As is subsequently proved, this implies that if $T$ is normal the kernel of $T,T^\ast$ coincide, the eigenvalues of $T^\ast$ and $T$ are mutually conjugate, and that distinct eigenvalues are associated to orthogonal eigenvectors, which is in fact true in general.

Now the big result: unitary diagonalizability equates to normality. This statement is of course equivalent to proving an operator $T$ is normal iff it admits an orthonormal eigenbasis, since any change of basis is unitary. So let us assume $T$ is normal. We know any operator can be represented by an upper triangular matrix w.r.t. some basis. We take that basis and show the corresponding matrix representation of $T$, $M(T)$, is in fact diagonal.
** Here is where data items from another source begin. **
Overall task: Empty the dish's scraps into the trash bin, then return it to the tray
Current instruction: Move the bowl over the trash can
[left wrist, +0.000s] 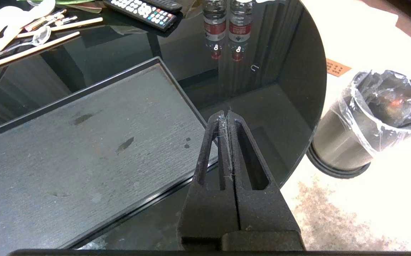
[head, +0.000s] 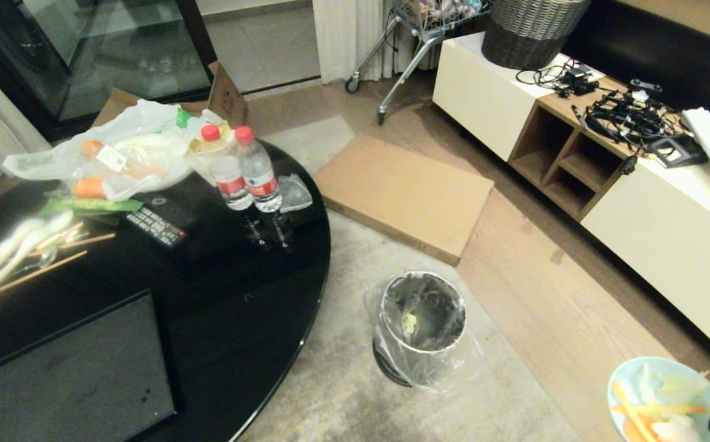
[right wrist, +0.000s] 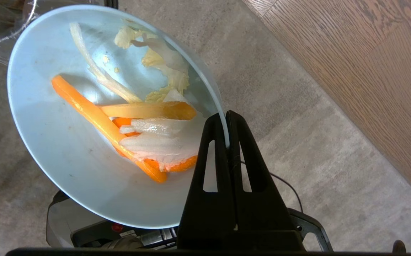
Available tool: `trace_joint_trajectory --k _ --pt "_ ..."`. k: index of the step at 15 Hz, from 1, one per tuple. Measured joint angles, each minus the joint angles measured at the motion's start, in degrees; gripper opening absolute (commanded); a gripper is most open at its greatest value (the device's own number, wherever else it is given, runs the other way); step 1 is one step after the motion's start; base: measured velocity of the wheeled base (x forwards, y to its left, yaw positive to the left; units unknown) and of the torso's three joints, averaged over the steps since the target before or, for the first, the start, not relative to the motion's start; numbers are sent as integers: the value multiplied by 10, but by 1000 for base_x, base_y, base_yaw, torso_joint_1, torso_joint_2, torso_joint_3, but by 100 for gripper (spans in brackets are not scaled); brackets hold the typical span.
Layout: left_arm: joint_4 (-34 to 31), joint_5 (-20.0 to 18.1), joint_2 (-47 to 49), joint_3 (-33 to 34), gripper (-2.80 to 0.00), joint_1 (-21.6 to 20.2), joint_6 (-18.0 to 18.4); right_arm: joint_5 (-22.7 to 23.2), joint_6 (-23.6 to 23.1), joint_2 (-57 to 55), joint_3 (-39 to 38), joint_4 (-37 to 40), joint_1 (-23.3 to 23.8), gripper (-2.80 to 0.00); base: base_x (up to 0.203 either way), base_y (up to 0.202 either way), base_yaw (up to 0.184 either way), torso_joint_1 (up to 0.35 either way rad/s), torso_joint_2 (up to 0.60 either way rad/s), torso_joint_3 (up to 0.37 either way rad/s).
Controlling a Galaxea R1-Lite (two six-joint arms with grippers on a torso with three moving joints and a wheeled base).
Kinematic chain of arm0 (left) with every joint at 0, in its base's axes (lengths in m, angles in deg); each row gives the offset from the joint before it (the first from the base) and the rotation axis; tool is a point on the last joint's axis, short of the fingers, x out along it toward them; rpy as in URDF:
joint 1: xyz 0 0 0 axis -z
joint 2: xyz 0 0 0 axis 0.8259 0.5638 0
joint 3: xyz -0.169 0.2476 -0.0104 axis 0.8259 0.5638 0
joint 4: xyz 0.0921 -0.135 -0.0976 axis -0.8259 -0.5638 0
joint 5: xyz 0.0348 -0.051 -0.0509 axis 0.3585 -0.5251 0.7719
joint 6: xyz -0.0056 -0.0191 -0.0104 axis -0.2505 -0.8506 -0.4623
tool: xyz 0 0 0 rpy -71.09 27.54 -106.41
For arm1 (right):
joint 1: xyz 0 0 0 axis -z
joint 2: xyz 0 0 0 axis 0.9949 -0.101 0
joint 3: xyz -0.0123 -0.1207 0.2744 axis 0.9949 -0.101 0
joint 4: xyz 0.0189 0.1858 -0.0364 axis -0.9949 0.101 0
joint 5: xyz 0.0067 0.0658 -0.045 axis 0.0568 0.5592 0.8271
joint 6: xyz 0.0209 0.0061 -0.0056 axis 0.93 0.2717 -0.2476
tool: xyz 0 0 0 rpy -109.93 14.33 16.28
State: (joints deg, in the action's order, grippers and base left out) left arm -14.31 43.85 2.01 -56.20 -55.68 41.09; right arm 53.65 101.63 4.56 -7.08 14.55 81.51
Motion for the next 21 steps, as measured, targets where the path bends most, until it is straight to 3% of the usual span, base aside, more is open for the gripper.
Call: trace_joint_trajectory --k 14,21 --pt "0 -3 0 0 -280 0 0 -1 -1 2 -13 0 0 -280 0 0 0 0 0 -3" --pt "0 -3 0 0 -280 0 -1 -1 -1 2 -14 -1 1 -280 0 0 0 2 4 -168"
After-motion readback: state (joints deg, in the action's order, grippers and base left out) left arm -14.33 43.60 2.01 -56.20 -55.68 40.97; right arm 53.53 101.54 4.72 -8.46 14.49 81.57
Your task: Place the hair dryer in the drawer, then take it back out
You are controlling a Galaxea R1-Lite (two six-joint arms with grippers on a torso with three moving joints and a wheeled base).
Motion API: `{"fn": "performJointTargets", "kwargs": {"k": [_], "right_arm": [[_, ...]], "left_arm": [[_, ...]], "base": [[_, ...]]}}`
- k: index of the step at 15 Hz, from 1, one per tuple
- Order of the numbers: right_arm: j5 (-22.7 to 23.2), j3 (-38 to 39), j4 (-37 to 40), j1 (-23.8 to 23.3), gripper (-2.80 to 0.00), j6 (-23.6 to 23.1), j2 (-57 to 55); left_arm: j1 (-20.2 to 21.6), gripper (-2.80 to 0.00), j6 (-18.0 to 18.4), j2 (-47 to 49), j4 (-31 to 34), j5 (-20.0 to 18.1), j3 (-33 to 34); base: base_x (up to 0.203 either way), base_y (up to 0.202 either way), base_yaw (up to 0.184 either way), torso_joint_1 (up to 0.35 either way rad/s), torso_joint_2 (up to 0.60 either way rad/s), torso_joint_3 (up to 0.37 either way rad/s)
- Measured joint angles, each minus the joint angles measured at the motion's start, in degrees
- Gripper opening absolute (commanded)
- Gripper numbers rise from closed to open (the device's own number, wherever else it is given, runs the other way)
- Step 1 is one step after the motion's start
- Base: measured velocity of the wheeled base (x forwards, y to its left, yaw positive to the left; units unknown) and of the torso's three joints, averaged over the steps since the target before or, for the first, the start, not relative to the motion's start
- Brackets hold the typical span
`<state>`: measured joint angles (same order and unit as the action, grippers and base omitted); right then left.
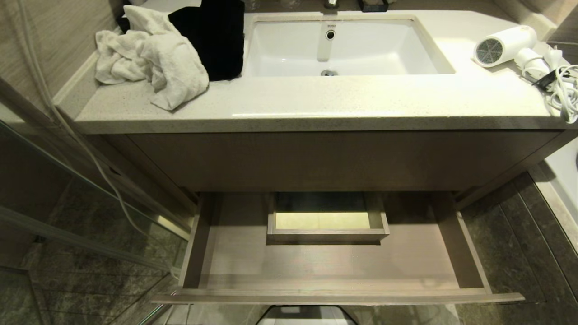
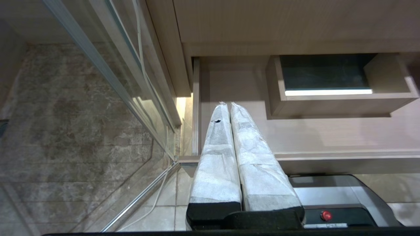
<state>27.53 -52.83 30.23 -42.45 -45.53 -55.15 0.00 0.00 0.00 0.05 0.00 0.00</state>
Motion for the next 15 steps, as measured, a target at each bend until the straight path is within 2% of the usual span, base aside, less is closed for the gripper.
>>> {"fn": "performJointTargets", "kwargs": {"k": [9,15], "right_arm": [[0.0,0.08,0.03,-0.68,-2.8,0.09,0.16],[-0.09,0.88,-0.28,-0.71,-2.8,0.11,0.74]], "left_arm": [[0.0,-2.8,0.05,0.0,0.05,0.0,0.0],[0.0,-2.8,0.07,0.0,-0.05,0.0,-0.01]], "base": [[0.0,0.0,0.0,-0.314,0.53,0.219],[0.0,0.0,0.0,-0.311,0.43,0.146]]}}
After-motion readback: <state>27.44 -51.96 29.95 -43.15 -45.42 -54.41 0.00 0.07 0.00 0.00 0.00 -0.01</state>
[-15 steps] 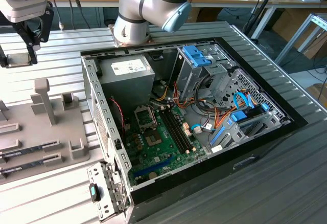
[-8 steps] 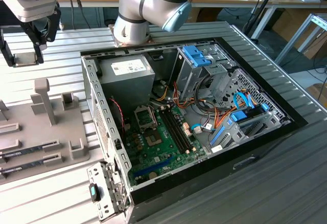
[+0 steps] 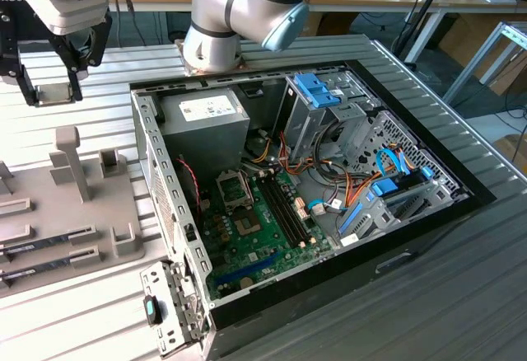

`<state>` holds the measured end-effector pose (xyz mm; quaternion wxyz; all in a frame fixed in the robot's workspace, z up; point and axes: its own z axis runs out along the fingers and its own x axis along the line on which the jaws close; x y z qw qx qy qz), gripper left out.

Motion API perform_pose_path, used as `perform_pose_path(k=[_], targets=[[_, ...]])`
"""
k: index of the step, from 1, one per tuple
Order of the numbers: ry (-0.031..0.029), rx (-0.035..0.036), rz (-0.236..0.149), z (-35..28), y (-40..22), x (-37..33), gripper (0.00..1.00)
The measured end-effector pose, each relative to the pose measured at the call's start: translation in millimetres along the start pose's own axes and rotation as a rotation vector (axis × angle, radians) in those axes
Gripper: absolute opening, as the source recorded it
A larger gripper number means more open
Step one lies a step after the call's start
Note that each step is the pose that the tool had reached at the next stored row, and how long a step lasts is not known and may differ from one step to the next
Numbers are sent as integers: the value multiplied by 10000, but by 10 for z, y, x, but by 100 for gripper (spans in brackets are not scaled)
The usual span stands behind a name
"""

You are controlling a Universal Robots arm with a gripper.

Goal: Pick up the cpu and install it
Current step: 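Pick up the cpu and move it towards the insertion slot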

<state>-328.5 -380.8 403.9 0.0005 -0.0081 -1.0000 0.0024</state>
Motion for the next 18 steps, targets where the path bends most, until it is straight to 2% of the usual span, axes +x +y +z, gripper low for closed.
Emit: perform_pose_path(k=[3, 18], targets=[[0, 0, 0, 0, 1, -77, 47], [0, 0, -1, 1, 6, -359, 47]])
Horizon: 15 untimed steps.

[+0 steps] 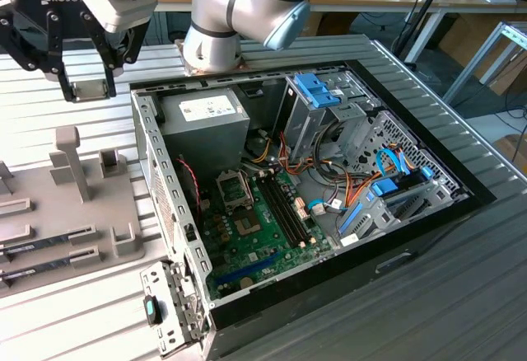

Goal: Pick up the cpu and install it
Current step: 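Pick up the cpu and move it towards the insertion slot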

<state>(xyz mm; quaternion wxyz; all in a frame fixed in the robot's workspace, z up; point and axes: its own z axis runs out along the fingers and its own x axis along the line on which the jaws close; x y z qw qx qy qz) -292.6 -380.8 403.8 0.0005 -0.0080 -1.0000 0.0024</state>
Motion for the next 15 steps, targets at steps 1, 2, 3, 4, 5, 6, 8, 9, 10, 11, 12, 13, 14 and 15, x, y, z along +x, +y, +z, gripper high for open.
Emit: perform_pose_path(k=[1, 2, 3, 4, 5, 6, 8, 9, 10, 11, 12, 13, 14, 15], targets=[[1, 0, 1, 0, 0, -17, 47], [1, 0, 1, 0, 1, -35, 47], [1, 0, 1, 0, 1, -48, 47], [1, 0, 1, 0, 1, -63, 47], [0, 0, 1, 0, 1, -78, 47], [1, 0, 1, 1, 2, -95, 47], [0, 0, 2, 1, 2, -128, 47], [1, 0, 2, 1, 3, -143, 47], [1, 0, 1, 1, 3, -161, 47], [1, 0, 1, 1, 3, -181, 47], [1, 0, 1, 1, 3, -207, 47], [1, 0, 1, 1, 4, -222, 47], [1, 0, 0, 1, 4, -238, 47], [1, 0, 1, 2, 4, -254, 47]])
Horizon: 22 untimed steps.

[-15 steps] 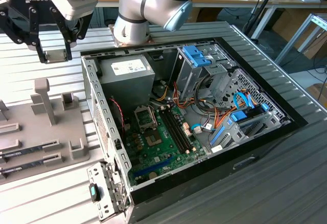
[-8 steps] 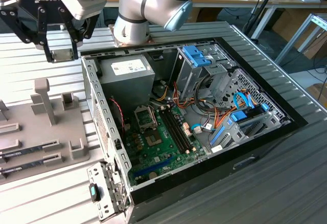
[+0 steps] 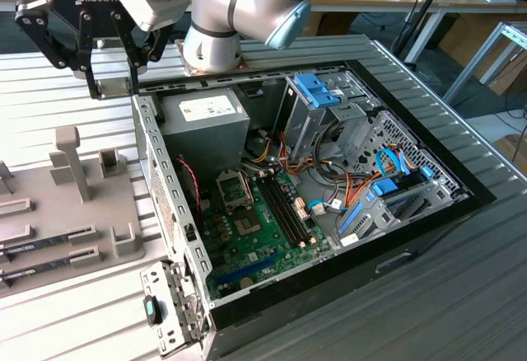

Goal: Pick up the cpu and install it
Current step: 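Pick up the cpu and move it towards the insertion slot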

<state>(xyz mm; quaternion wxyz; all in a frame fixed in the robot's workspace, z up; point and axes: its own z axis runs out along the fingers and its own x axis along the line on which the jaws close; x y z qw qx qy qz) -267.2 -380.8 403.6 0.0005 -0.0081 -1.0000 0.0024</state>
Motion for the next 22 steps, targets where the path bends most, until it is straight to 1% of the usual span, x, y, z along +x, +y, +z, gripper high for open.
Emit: perform_pose_path(k=[2, 9, 10, 18, 20, 22], targets=[[0, 0, 0, 0, 1, -47, 47], [0, 0, 1, 1, 3, -176, 47], [0, 0, 0, 1, 3, -207, 47], [0, 0, 0, 3, 6, -344, 47], [0, 0, 1, 3, 6, -397, 47], [0, 0, 0, 4, 8, -481, 47]])
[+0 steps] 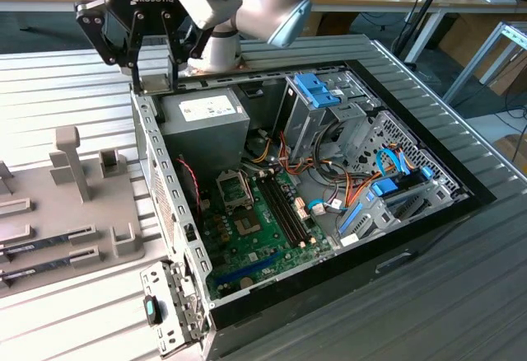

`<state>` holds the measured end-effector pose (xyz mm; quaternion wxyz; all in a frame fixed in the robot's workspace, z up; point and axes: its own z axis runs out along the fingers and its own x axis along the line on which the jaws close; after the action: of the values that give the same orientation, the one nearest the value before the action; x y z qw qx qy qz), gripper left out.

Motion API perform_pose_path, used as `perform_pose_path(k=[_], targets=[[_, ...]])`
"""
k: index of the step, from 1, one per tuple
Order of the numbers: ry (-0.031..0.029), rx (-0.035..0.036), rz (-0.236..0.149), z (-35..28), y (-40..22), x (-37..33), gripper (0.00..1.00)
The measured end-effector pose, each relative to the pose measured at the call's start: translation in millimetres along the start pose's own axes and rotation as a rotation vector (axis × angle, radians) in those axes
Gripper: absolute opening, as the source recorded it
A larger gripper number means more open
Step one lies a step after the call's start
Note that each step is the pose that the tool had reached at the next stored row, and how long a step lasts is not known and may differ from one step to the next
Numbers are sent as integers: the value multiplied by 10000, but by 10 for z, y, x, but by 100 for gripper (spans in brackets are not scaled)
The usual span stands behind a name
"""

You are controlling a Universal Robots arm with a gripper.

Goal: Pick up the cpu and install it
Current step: 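Pick up the cpu and move it towards the insertion slot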

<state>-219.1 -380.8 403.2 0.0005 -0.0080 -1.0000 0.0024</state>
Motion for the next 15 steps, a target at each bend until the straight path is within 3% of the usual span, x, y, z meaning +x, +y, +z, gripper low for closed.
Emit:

This makes use of the Pythagorean theorem, proved here, and of the norm identity we proved a while ago relating the norm of an image via $T$ to that via $T^\ast$. By definition, if $M(T)=(a_{ij})_{i,1=1}^n$, we have $Te_i=a_{ii}e_i$,and since $M(T^\ast)=M(T)^\ast$ we also know $T^\ast e_i=\sum_i^n\bar a_{ik}e_k$. So by the Pythagorean theorem and the norm identity: $$|a_{ii}|^2=\|Te_i\|^2=\|T^\ast e_i\|^2=\sum_{k=i}^n\|a_{ik}|^2,$$ implying those for $k\neq i$ are all zero terms. The above holds for any $i$, proving $M(T)$ is diagonal.

Now suppose $M(T)$ is diagonalizable w.r.t. some orthonormal eigenbasis. $M(T^\ast)=M(T)^\ast$, so $T^\ast$ is also diagonalizable. Indeed, they are both diagonalizable w.r.t. the same basis, since the eigenvalues are mutually conjugate and the eigenvectors coincide. But we know $M(TT^\ast)=M(T)M(T^\ast)$, so: $$M(TT^\ast)=M(T)M(T^\ast)=M(T)M(T)^\ast=M(T)^\ast M(T)=M(T^\ast)M(T)=M(T^\ast T),$$ since diagonal matrices always commute. Thus, $T^\ast T=TT^\ast$, for if the matrix representations w.r.t. some basis coincide it means the two have the same images for any vector, and thus coincide. So if $T$ is diagonalizable, $T$ is normal.

Update

I just realised the proof implicitly uses the fact that if the quadratic form associated to an operator is zero then the operator is zero, i.e. $\langle Tv,v\rangle\,\,\forall v\in V\implies T=0$. This is proved here on p. 147:

$\quad$ (ii) Since $(T(x+y),x+y)=(Tx,x)+(Tx,y)+(Ty,x)+(Ty,y)$, $x,y\in V$, and $(Tv,v)=0$ for all $v\in V$, we have $$\tag{$*$} 0=(Tx,y)+(Ty,x).$$ If $V$ is an inner product space over $\mathbb{R}$, then from $(*)$: $$0=(Tx,y)+(Ty,x)=(Tx,y)+(y,Tx)=2(Tx,y).$$ Hence, $(Tx,y)=0$ for all $x,y\in V$, and $T\equiv 0$.

$\quad$ If $V$ is an inner product space over $\Bbb C$, then replacing $y$ by $iy$ in $(*)$, we have $(Tx,iy)+(iTy,x)=0$. Thus for all $x,y\in V$: $$(Tx,y)-(Ty,x)=0.$$ Hence, $(Tx,y)=0$ for all $x,y\in V$, and $T\equiv 0$.